Кристофер говорил, что ничего хорошего не будет, если Том не одумается. Но ведь он одумался! И он был готов к этому шагу, был готов бросить все, готов на что угодно и даже больше! Да, осознал он, насколько серьезны были его намерения, пожалуй, лишь здесь, в отчем доме, но на деле же — хотел этого уже очень давно. Но теперь он понял не только чего хотел, но и с кем. Харди, конечно же, видел в своих сладких мечтах не безликую жену, а совершенно конкретный образ.
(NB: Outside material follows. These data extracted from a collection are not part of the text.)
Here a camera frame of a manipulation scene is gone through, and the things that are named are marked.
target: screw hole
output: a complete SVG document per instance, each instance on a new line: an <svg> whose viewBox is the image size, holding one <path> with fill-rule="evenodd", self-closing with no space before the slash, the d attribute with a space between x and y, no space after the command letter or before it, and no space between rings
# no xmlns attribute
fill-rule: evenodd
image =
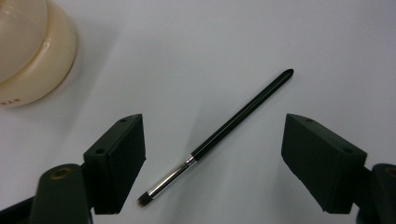
<svg viewBox="0 0 396 224"><path fill-rule="evenodd" d="M102 148L96 149L96 154L100 155L100 154L103 154L103 153L105 153L104 149L102 149Z"/></svg>
<svg viewBox="0 0 396 224"><path fill-rule="evenodd" d="M54 171L51 175L50 178L54 179L54 180L58 180L58 179L62 179L65 178L67 175L69 175L69 173L72 170L69 167L63 167L57 171Z"/></svg>
<svg viewBox="0 0 396 224"><path fill-rule="evenodd" d="M346 153L353 153L353 150L350 148L343 148L343 151L345 151Z"/></svg>
Хрупка, с тонкими ключицами, вздернутым носом, зелеными глазами, и светлыми волосами, заплетенными в косы, а по особым случаям завитыми в кудри. Нина. Лишь ее одну он готов был впустить в свой дом, и уже впустил в сердце. И там она навек и останется. Лишь в его воспоминаниях и мечтах.
Точно! Пожалуй, пора вернуть кольцо прабабки в семейный музей, где ему и место. Да, именно там, а не на пальце Нины.
Сержант стал рыться в вещах и наконец в кармане скамов отыскал кольцо. Он сжал его в ладони и поспешил в музей. Там он подошел к витрине, где хранились реликвии его прадеда-кладовщика, отодвинул стекло и положил кольцо в пустующую шкатулку.
Том уже хотел выйти отсюда, когда взгляд остановился на усталом манекене в пальто и шляпе.
— Прости, пап… — прошептал он и подошел к манекену. — Я все проебал и подвел тебя… Теперь я понял многое, о чем ты говорил. Ты предупреждал, что настанет момент, когда я узнаю, что такое одиночество. И ты знал наперед, чего мне будет хотеться в этот момент. Да, пап, ты был, сука-бля, прав. А еще я вспомнил, как ты рассказывал о своей любви. К Мэрил… Может, мне, сука-бля, и никогда не понять твоих чувств к ней. Но зато я понял, о чем ты говорил тогда. Что порой даже минута, проведенная рядом с любимым человеком, стоит дней и месяцев страданий. Да, любовь того стоит. Теперь я это знаю… Но все равно больно, пиздец…
Том присел на тумбу рядом с манекеном и, опустив взгляд в пол, крутил пуговицу на рукаве пальто.